Still, there were signs of bipartisan self-reflection after the vote.

"We’ve been through hard times before, and there is something in the Senate that eventually drives people together because we basically want to get things done. That’s true on both sides. It’s not an urge, it’s the reason why we are in this, and over time it all works out," said Sen. Dianne Feinstein of California, the top Democrat on the Judiciary Committee.

Over the past week, some lawmakers tried to head off yesterday’s events by assembling a bipartisan "gang," which in 2005 forced a retreat from similar nuclear brinkmanship.

"I am worried that our attempts to negotiate a compromise failed because there’s such a profound lack of distrust and that’s what many of us are committed to trying to rebuild," said Sen. Susan Collins (R-Maine).

Sen. Ben Cardin (D-Md.) said talks collapsed because there was no support by the Republican leadership.

"Every time we’ve been able to reach agreements in the past, the leadership has encouraged those discussions," he told reporters. "I didn’t see that in this case."

Asked about Senate Minority Leader Chuck Schumer’s (D-N.Y.) role in the move to defuse tensions, Cardin said, "I don’t think it ever got to that point. If the majority is not interested, there’s not much the minority could do."

Sen. Susan Collins
Sen. Susan Collins (R-Maine) yesterday circulated a petition in favor of keeping the filibuster for legislation. | Photo by Geof Koss.

However, Collins is currently seeking signatures from senators from both parties for a letter to Senate leaders highlighting support for maintaining the filibuster for legislation.

"We need to make very clear to the leaders on both sides that there is no support for curtailing our existing ability to filibuster legislation," she said.

Signing the letter were Cassidy and Senate Energy and Natural Resources Chairwoman Lisa Murkowski (R-Alaska), who said she felt "disheartened and discouraged" by her vote to kill the filibuster for Supreme Court nominees.

"Just feels like it’s a gray day here," she told E&E News. "This is not a day for high-fiving."

She pledged to redouble efforts to work across the aisle.

"We have to be an institution that functions with one another," Murkowski said. "I do not want the Senate to be the House.
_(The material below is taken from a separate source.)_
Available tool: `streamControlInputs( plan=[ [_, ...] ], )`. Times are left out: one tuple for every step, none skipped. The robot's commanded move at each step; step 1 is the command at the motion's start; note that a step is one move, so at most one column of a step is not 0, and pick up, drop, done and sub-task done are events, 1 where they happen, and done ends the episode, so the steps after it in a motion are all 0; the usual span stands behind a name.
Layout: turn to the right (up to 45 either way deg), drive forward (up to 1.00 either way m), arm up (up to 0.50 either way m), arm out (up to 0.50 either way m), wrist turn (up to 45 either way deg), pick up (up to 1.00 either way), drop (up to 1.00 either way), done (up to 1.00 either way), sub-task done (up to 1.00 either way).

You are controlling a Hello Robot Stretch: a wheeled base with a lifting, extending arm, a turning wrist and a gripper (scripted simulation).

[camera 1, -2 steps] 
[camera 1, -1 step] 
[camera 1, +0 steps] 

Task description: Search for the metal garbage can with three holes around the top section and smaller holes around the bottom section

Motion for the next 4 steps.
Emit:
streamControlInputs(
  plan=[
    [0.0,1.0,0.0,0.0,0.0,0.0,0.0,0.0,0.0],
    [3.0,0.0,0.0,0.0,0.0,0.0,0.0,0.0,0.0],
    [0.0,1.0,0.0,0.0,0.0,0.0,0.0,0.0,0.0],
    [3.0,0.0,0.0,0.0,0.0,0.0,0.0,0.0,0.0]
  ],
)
And so it just puts it upon me and those who also work really hard to be bipartisan to be even more bipartisan."

‘Two paths out’

Sen. Ron Wyden of Oregon, the top Democrat on the Finance Committee who regularly speaks of the importance of bipartisanship, said yesterday there were "two paths out of this."

Citing Senate Majority Leader Mitch McConnell’s (R-Ky.) decision not to even allow a hearing on President Obama’s Supreme Court nominee, U.S. Court of Appeals for the District of Columbia Circuit Judge Merrick Garland, Wyden said President Trump should consult with senators from both parties to "come up with a mainstream choice" for the next vacancy.

The second solution is to find legislation "that is big and important that would also convey a sense that thing were moving in a more constructive way," said Wyden, suggesting that Trump’s infrastructure push fit the bill.

Despite the partisan mud-slinging surrounding Gorsuch’s nomination yesterday, there were signs of a desire for more cooperation.

Intentional or not, there was a flurry of press releases announcing the introduction of bipartisan Senate bills. On the floor, both Wyden and Sen. Sheldon Whitehouse (D-R.I.) warmly welcomed Sen. Johnny Isakson (R-Ga.) back. He was recovering from surgery.

And when Sen. Orrin Hatch (R-Utah) entered a subway car in which Wyden was speaking with E&E News, the Finance Committee chairman interrupted to chide his colleague.

"You’re listening to him? What’s the world coming to?" Hatch said, laughing.

Wyden in turn noted that the pair had just met that morning to discuss legislation they plan to jointly introduce.

"I said we believe in comity, C-O-M-I-T-Y," Wyden countered.

"He’s right," Hatch responded.

Reporter George Cahlink contributed.